As she began to sing, the woman’s voice was hoarse, but at the same time surprisingly clear and beautiful.

Teru teru bouzu doll, teru bouzu
Give us clear weather tomorrow …

Outside the hospital, the rainy season’s gray precipitation continued to fall through the humid air. Amid cloying, muggy air where the stench of death floated in the eddies of the breeze, the woman’s hoarse, weak singing voice spread out like slender threads of silver. The man in the white coat had collapsed over his desk and already ceased sobbing. He had gone still, and the room was suffused with only the sound of the woman’s voice. It faded out from time to time, and the longer she sang, the more often it happened, but still she kept picking the tune back up again, the sound thin and frail.

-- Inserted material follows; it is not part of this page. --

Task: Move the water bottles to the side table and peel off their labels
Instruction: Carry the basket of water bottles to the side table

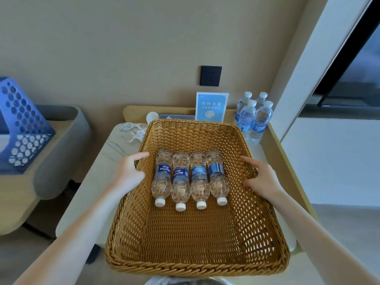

If you’ve heard my wish for tomorrow
Let’s drink lots of sweet sake

The rain fell on and on, seemingly without end.

In the bedroom of a three-room luxury apartment, a woman was at the point of her last breath. She burned with fever, her lips were dark and cracked, and from time to time, violent convulsions ran through her entire body.

Beside a bed that smelled strongly of sweat and fever was a transistor TV-radio that had been left on.

The woman’s hollowed eyes were closed and her breathing was uneven. Occasionally, her eyes would snap open suddenly as though she had remembered something, and she would stretch out her dry hands as though in a mad desperation to change the television channel or turn the dial of the radio. But the television’s cathode ray tube showed her nothing but ghostly static. The radio as well only offered the susurrus of white noise.